How to ace your PR degree (part 1)

About the author

Our guest authors are what make PR Place such a vibrant hub of information, exploration and learning.

Our Guest Author is Polly Foster – a professional web editor and social media content producer who has gained an MSc in Corporate Communication from Leeds Beckett University.

For some people, completing a degree in corporate communications, public relations or marketing is its own reward.

You get the letters after your name and future employers are never going to ask what marks you got – so why bother aiming to get more than a pass?

But if you’re reading this and taking the time to learn about communications then you probably want to aim a little higher.

And if you’re anything like me you want to be the best there ever was!

So here’s what I’ve learned so far from my own experiences studying for an MSc in Corporate Communication. Start as you mean to go on!

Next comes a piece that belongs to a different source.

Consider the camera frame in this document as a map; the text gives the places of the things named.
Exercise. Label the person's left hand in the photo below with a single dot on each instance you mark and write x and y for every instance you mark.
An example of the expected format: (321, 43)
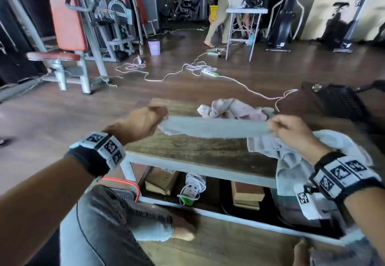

The most important consideration if you’re aiming to get a distinction is to choose good topics for your assignments.

This means:

Something you’re interested in

You’re going to be writing and reading about this topic for weeks, and some of the theories you learn are going to be challenging. The best way to set yourself up for success is to apply these tricky theories to something personally interesting to you, making the whole experience a lot more enjoyable.

For example, I wrote about internet fads and competitive computer game tournaments for my Masters degree – as long as it relates to the question you’ve been set and your tutor is happy with it then don’t be afraid to go a little wild.

And a topic that’s interesting to research is going to be interesting to read. Think of the poor person marking dozens of boring essays!

Something that relates to your career ambitions

Chances are you’re doing a Masters degree to give you an edge when applying for communications jobs. If that’s the case then think how your choice of topic can be relevant to your future career plans – whether this be a change of industry or a change of role.

For instance, if you dream of working in the leisure industry, or in internal communications, then it makes sense to focus on these topics as much as possible in your academic work.

It shows employers that you’re passionate about the area, and it will give you something to talk about in cover letters and interviews. And above all you’ll be at the cutting edge of academic theory in your field – ready to roll your sleeves up from day one and put everything you’ve learned into practice.

An area where there’s a gap in the research

This is what will really make your work stand out – if you can show that your topic has never been written about before.

But surely there’s no such thing as a completely original idea? And how on earth can you know if your idea is original without literally reading everything that’s ever been written?

Worry not, you’re not expected to come up with a wildly groundbreaking, paradigm-shifting theory that completely revolutionises the face of communications as we know it. Your contribution can be a bit more modest.

It could be as simple as combining two existing models, or applying an old theory in a new situation.

For example, a piece of research may have been conducted with Asian consumers, but will the same results occur in a UK context? If not, why not? Make sure you explore the models and theories that you’re basing your work on in your literature review.